リジーは絵本作家だ。だからあちこちの書店や図書館にはよく行っている。

皆顔なじみだ。

だから新しい本が入ると教えてくれる。

リジーも絵本を書いた時には真っ先に持っていく書店がある。そこはまだマイナーだった頃からの馴染みの小さな書店だ。

小さいが新しい本がたくさん置いてある。

そんな書店に足を運ぶのが好きなのだ。

そこに場違いなほどの素敵な男性が現れた。

シュナイダーだ。

刑事だとは聞いていたが、実際の彼の姿を見るのはこれが初めてだ。

何処かのお偉いさんの警護をしているように見える。刑事がそんなことする?と不思議に思ったが、その時のリジーは新しい本のことで頭がいっぱいだったので大して気にもしていなかった。


今日の要人警護はまだ半分しか過ぎていない。時が流れるのが遅く感じた。

早くリジーに会いたい。

彼女は野に咲く一輪の花だ。

しかも可愛らしい。

癒しの対象として見ているのを知ったら彼女はどう思うだろうと考えていた。


程なくして要人の予定は終了し、書類整理にボワれることになると思うとゆうつになっている自分がいた。
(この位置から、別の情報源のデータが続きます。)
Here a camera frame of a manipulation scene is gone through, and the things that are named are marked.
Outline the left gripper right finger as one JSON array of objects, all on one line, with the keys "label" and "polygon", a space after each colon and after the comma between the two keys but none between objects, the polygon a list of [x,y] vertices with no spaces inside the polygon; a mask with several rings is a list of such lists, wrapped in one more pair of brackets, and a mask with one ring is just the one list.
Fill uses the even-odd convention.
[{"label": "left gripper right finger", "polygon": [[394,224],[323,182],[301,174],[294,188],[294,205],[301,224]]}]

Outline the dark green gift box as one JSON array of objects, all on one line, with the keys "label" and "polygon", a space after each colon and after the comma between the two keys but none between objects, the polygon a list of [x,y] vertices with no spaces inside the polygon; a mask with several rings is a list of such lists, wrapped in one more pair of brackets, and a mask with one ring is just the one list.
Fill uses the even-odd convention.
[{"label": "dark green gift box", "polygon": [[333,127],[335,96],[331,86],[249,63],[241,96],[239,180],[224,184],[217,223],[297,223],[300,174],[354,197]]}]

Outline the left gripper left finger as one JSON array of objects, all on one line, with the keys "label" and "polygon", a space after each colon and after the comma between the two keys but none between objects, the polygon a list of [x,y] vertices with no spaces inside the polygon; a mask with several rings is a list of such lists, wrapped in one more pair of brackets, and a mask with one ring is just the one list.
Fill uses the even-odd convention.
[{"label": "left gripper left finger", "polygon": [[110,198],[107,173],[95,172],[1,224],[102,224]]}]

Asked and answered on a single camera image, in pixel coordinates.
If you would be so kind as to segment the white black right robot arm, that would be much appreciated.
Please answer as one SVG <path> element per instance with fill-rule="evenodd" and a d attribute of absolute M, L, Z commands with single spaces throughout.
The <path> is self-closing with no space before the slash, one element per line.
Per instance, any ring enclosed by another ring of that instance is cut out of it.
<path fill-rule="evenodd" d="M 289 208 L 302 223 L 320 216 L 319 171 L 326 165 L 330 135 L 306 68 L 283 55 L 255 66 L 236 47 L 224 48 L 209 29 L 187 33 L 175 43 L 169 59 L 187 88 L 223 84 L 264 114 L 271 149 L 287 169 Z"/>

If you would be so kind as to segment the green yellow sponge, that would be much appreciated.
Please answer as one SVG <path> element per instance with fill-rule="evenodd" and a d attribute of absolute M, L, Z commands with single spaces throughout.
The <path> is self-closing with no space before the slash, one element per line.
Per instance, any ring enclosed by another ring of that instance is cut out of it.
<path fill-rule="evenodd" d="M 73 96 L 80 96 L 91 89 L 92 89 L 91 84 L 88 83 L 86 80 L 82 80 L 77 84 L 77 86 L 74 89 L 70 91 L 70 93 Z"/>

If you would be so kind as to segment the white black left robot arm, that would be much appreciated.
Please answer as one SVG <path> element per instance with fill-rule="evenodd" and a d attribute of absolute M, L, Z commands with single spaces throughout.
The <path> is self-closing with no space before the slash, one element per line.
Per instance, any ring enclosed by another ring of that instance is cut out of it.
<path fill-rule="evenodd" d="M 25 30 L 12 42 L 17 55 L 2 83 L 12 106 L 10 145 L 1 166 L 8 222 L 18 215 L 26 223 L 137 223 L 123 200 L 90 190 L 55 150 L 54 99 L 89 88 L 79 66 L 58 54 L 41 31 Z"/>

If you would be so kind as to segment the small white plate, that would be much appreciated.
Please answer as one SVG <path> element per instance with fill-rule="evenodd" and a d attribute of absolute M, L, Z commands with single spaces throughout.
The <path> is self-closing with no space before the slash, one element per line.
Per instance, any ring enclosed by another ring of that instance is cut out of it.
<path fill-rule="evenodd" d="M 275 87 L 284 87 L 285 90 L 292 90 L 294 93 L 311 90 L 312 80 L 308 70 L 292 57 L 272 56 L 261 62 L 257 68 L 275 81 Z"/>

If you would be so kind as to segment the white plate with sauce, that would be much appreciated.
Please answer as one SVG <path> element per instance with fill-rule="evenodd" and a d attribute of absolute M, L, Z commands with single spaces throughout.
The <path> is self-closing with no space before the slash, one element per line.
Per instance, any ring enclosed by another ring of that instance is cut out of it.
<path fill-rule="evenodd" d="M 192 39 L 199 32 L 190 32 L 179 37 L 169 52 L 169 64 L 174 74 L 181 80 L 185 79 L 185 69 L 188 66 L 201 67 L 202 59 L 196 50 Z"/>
その時彼女の姿を見た気がした。仕事柄周りをよく見るようにしている。


リジーは慌てていた。何に対してなのかはわからないが。その姿を遠くから見ていたのだ。

シュナイダーは追いかけたい衝動をぐっと抑えて持ち場に戻った。


リジーが慌てていたのには理由がある。絵本作家としてはとても良い話だ。

展示会を開催しないかと言う誘いの話だったのだ。そこにはきっとたくさんの子供達もやってくるに違いない。

とすると当然親も付いてくる。そこで子供が欲しい本があれば買ってもらうこともできる。売り上げの一部は恵まれない子供達への寄付とすることもできる。そうなれば幸せになる子も増えるに違いない。

リジーはそう考えていた。




町の一角ではよからぬ話が進められていたなどとは誰も思わなかった。

そう、狙いはリジーの命。

何がどうしてそうなったのかわからないが、男達は皆真剣な話をしている。見た感じ真っ当な職を手にしているものはいなさそうだ。